## TRY IT
Filter these records by the string "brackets", copying each line that holds it.

## DATASET RECORDS
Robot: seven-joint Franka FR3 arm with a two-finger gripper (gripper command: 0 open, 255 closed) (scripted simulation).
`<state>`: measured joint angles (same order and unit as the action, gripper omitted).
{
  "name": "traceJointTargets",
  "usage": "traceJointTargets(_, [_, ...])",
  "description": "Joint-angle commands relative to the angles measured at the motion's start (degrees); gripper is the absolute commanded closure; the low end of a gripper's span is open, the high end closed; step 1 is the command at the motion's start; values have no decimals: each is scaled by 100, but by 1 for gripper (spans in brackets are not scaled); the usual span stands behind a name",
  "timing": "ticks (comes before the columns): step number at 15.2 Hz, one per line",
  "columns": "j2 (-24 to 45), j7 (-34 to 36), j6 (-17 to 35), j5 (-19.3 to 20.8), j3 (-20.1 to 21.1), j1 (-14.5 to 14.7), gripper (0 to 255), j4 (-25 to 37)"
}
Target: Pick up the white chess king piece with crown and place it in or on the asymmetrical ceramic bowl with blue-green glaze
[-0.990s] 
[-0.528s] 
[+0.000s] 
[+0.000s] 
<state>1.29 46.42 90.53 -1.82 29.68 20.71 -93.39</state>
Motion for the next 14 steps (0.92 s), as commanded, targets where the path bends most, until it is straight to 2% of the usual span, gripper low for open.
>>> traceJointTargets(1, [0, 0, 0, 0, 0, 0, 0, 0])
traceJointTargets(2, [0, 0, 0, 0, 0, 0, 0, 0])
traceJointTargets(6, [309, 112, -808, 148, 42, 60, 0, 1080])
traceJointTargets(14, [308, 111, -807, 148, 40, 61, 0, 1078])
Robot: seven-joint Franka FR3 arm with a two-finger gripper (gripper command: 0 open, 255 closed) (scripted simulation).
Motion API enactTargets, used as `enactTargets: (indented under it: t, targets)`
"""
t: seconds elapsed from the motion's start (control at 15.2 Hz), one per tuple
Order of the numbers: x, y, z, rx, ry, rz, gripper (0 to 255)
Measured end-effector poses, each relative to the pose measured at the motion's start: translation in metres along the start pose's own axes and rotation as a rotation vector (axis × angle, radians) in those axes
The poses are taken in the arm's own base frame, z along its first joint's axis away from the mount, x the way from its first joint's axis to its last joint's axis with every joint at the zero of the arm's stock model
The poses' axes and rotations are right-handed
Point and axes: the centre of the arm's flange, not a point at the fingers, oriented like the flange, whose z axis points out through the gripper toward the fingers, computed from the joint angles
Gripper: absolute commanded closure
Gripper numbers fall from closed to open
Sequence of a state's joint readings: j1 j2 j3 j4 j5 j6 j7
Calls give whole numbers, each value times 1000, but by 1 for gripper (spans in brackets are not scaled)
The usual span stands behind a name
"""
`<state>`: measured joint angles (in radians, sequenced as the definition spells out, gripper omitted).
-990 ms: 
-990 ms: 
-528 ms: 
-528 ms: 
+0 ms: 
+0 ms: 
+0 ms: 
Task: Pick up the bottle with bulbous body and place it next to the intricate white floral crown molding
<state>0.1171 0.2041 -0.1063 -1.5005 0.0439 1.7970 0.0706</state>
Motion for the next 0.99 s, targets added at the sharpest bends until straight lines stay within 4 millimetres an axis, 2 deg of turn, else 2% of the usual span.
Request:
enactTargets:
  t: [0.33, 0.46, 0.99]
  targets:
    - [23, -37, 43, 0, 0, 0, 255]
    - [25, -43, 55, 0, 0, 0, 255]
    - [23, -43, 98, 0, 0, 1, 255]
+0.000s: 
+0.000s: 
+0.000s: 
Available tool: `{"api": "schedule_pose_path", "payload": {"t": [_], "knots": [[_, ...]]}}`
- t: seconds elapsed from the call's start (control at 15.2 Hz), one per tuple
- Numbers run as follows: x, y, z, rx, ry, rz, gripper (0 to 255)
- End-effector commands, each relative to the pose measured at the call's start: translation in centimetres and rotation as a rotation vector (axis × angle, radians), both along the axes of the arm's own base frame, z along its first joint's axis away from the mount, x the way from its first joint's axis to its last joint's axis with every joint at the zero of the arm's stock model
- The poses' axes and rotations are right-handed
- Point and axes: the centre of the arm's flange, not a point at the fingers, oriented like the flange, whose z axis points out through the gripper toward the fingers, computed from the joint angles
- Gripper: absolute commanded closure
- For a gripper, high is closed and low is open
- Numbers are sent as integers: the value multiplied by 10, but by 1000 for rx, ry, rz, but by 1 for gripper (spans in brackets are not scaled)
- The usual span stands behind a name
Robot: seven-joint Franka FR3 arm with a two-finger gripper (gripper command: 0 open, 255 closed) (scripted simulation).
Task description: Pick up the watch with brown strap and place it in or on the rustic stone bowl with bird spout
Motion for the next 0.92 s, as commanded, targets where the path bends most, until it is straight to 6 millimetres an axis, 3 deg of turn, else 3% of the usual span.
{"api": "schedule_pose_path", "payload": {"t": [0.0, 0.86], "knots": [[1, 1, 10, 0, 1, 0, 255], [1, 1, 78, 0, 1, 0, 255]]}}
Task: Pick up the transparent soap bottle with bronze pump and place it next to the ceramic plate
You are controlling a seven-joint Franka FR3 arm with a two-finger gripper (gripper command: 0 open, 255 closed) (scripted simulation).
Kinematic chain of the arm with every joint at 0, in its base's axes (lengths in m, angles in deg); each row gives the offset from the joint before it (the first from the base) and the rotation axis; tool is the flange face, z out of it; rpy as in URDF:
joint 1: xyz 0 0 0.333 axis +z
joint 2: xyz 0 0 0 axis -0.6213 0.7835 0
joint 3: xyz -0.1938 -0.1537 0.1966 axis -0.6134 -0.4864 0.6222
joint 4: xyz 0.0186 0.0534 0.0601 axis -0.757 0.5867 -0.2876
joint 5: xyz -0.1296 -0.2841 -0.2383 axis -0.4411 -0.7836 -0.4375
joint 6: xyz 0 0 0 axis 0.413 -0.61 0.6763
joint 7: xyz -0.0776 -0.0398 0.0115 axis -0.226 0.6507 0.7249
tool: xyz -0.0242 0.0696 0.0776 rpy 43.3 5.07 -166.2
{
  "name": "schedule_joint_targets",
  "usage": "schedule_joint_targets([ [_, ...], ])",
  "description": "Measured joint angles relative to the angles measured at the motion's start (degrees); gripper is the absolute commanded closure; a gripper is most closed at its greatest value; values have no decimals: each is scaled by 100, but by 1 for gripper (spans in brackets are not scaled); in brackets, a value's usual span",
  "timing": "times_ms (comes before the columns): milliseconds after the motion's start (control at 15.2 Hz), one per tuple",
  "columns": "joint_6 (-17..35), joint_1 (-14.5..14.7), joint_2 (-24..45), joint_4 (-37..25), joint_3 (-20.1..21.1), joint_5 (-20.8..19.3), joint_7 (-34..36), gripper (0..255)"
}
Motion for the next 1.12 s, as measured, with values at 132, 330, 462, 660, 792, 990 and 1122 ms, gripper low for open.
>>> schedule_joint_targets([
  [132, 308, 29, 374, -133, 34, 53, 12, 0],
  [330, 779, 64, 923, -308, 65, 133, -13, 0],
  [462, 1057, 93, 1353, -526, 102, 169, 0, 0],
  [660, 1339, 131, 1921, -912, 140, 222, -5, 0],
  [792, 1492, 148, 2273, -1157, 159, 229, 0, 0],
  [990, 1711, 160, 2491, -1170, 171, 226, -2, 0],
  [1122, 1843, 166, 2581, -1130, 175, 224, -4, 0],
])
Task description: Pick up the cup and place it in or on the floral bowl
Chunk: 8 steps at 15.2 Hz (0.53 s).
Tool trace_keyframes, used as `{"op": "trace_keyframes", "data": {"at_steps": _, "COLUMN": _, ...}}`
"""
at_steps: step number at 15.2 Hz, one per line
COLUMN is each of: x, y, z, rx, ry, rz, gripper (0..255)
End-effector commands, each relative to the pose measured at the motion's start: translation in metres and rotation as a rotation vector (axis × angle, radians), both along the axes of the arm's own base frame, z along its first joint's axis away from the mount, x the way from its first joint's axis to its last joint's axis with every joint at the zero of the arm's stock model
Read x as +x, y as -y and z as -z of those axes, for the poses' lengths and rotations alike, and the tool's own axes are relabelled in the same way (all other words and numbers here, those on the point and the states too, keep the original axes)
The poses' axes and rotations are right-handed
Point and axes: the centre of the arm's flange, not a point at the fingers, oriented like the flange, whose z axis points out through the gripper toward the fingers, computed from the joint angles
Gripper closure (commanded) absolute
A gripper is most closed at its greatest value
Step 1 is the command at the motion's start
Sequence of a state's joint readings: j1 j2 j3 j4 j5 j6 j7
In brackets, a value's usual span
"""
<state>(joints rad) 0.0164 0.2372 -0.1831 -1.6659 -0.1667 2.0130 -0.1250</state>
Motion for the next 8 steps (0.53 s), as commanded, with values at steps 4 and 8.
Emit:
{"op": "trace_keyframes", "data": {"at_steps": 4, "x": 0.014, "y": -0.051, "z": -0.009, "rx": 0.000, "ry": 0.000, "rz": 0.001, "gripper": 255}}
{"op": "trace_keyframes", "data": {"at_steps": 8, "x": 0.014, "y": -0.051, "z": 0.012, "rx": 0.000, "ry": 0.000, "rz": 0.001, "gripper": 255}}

## SOLVED PROBLEM
  "description": "Joint-angle commands relative to the angles measured at the motion's start (degrees); gripper is the absolute commanded closure; the low end of a gripper's span is open, the high end closed; step 1 is the command at the motion's start; values have no decimals: each is scaled by 100, but by 1 for gripper (spans in brackets are not scaled); the usual span stands behind a name",
Calls give whole numbers, each value times 1000, but by 1 for gripper (spans in brackets are not scaled)
- Numbers are sent as integers: the value multiplied by 10, but by 1000 for rx, ry, rz, but by 1 for gripper (spans in brackets are not scaled)
  "description": "Measured joint angles relative to the angles measured at the motion's start (degrees); gripper is the absolute commanded closure; a gripper is most closed at its greatest value; values have no decimals: each is scaled by 100, but by 1 for gripper (spans in brackets are not scaled); in brackets, a value's usual span",
In brackets, a value's usual span

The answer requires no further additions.